▶ [ACTIVITY] The lines you return must be all those in the data that hold the string "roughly".

▶ [Records from a data source]
☆ ☆ ☆ ☆ ☆ ☆ ☆

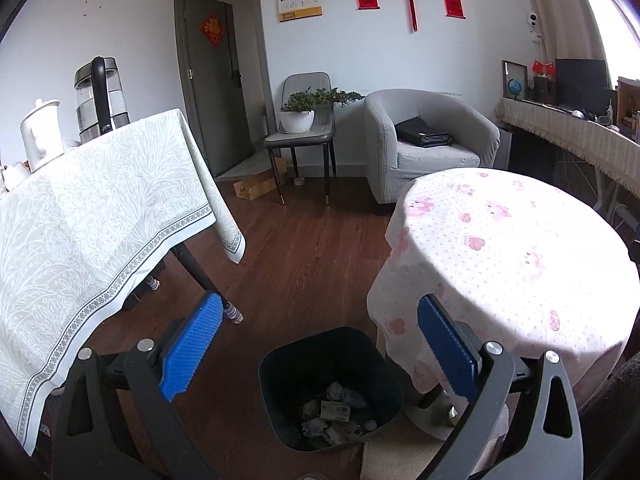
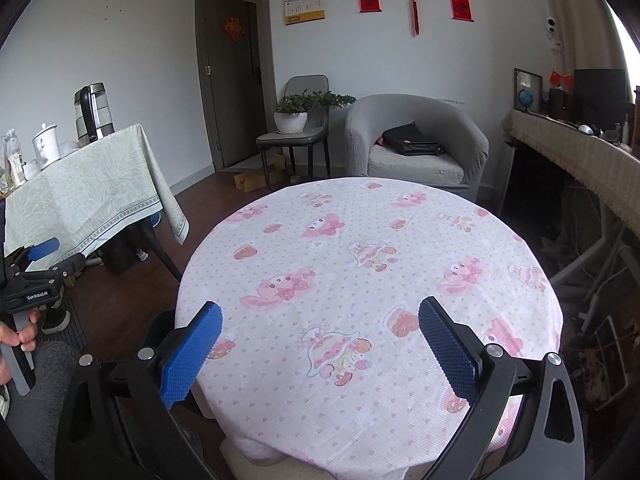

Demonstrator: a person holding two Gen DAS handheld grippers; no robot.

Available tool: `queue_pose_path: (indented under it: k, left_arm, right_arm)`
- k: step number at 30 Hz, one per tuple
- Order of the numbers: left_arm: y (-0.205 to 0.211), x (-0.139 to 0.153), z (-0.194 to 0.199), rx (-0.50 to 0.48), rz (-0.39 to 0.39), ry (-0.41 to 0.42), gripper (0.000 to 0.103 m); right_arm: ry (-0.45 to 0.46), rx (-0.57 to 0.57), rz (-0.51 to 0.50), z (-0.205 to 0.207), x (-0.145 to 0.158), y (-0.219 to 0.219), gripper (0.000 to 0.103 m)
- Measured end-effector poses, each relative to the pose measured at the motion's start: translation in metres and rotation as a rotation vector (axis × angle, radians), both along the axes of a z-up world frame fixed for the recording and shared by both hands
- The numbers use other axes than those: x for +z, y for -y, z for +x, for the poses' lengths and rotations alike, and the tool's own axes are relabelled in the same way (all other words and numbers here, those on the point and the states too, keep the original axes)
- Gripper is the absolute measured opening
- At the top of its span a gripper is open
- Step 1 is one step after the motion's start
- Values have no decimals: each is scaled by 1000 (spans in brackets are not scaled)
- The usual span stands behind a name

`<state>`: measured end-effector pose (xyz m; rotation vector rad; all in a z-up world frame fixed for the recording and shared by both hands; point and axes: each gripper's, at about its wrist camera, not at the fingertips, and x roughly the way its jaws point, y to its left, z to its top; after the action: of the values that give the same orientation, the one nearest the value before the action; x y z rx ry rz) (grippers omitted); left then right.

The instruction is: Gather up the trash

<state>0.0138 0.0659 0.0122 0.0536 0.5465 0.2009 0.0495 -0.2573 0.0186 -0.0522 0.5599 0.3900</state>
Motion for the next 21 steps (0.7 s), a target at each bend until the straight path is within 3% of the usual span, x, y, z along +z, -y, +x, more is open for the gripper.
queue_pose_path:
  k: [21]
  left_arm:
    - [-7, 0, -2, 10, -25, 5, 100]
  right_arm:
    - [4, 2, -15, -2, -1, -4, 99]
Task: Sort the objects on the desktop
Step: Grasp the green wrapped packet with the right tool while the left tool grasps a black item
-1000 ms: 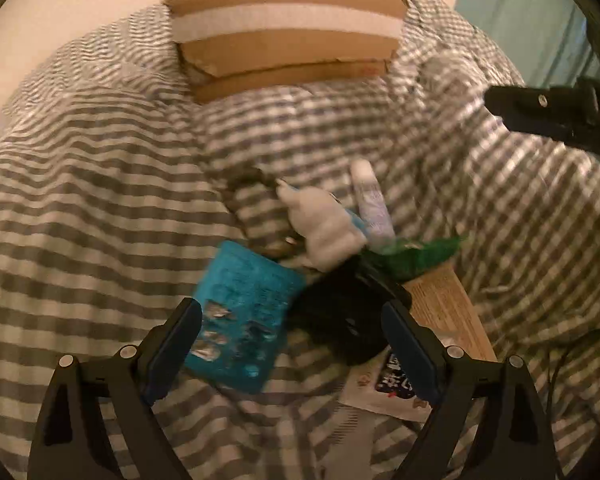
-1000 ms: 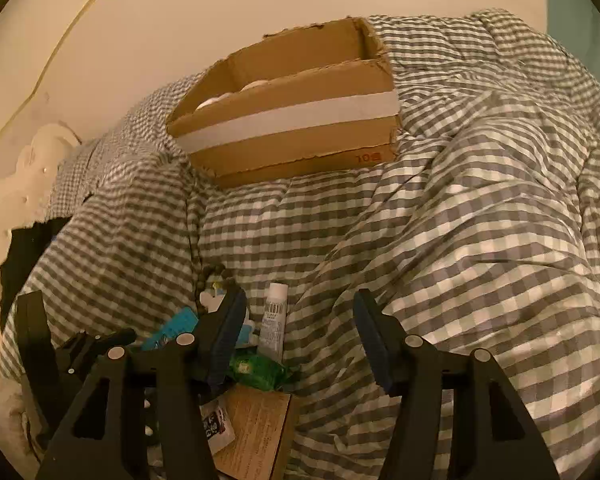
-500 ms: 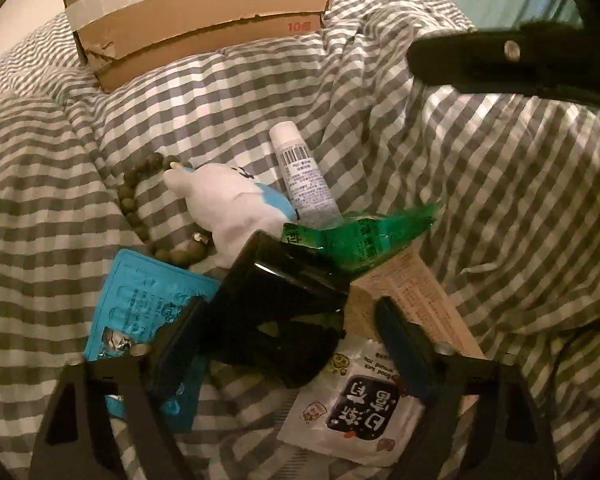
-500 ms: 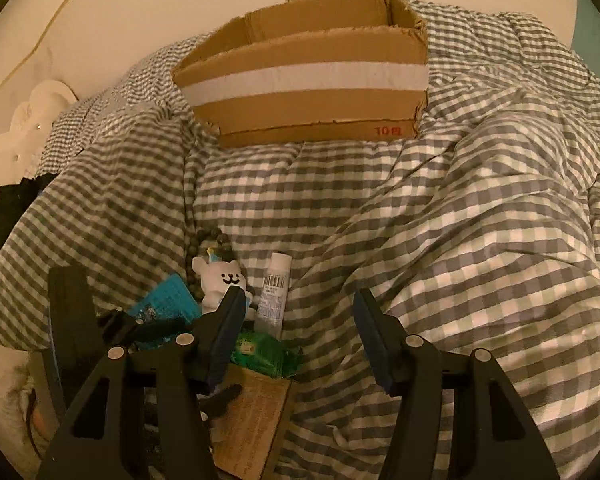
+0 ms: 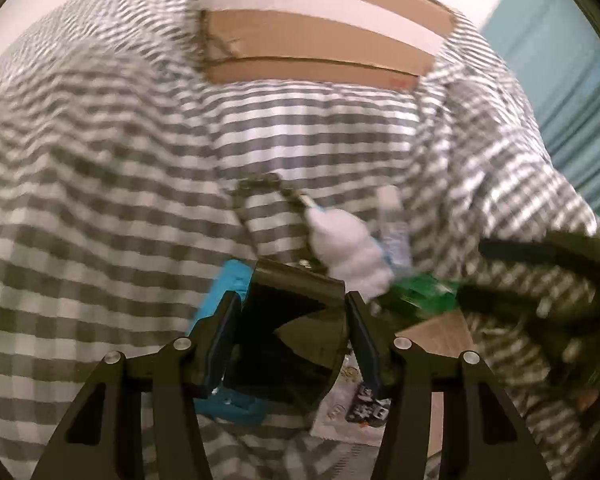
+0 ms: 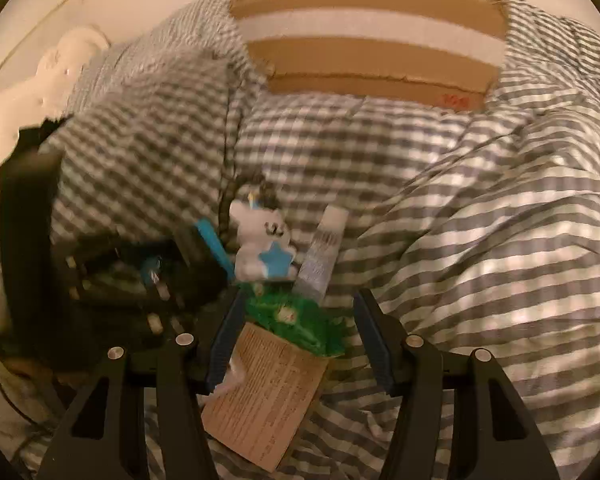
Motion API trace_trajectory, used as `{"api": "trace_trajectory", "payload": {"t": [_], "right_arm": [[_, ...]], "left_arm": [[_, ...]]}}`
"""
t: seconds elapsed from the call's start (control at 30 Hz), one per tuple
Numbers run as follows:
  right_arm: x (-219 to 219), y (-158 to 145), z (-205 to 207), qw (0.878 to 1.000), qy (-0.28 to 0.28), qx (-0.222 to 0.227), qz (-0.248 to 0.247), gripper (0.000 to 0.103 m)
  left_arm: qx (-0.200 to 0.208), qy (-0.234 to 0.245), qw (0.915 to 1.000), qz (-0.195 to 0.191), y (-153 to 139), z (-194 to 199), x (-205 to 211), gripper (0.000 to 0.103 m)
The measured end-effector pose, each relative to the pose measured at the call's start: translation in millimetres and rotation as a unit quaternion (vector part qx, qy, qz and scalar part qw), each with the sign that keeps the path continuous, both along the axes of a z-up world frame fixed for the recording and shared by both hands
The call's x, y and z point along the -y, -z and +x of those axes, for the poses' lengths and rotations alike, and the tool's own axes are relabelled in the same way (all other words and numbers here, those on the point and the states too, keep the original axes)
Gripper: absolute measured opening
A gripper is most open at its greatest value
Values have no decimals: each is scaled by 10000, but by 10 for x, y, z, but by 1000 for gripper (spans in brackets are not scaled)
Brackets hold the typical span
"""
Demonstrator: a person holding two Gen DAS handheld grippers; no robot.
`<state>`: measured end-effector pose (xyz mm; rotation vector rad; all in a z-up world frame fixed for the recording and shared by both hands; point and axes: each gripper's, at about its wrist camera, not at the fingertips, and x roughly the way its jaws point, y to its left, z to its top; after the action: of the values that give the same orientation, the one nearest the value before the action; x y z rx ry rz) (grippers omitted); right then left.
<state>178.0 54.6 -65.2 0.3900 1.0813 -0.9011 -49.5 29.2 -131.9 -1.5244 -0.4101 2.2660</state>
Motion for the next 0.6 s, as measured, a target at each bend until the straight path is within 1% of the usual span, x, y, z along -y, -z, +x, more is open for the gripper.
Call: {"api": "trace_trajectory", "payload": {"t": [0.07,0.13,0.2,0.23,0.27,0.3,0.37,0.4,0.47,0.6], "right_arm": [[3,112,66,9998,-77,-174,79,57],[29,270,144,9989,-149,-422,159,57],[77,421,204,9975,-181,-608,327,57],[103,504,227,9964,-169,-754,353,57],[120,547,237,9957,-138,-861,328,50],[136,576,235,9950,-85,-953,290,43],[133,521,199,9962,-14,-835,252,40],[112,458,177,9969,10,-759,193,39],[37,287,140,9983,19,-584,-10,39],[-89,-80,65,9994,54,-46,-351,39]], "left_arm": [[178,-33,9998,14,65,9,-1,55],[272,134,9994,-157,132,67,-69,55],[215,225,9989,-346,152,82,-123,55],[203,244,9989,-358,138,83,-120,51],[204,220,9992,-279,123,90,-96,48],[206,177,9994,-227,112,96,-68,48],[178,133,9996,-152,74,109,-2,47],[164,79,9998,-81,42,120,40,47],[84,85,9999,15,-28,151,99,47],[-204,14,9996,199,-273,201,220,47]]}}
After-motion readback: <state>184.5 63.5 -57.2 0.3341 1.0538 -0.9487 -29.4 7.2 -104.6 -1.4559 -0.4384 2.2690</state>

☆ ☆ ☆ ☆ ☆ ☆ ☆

▶ [RESPONSE FOR THIS EXERCISE]
`<state>`: measured end-effector pose (xyz m; rotation vector rad; all in a z-up world frame fixed for the recording and shared by both hands; point and axes: each gripper's, at about its wrist camera, not at the fingertips, and x roughly the way its jaws point, y to its left, z to its top; after the action: of the values that give the same orientation, the one nearest the value before the action; x y z rx ry rz) (grippers omitted); left then right.
`<state>`: measured end-effector pose (xyz mm; rotation vector rad; all in a z-up world frame fixed for the recording and shared by both hands; point and axes: each gripper's, at about its wrist camera, not at the fingertips, and x roughly the way its jaws point, y to its left, z to its top; after the action: of the values that give the same orientation, the one nearest the value before the action; x y z rx ry rz) (grippers omitted); right then left.

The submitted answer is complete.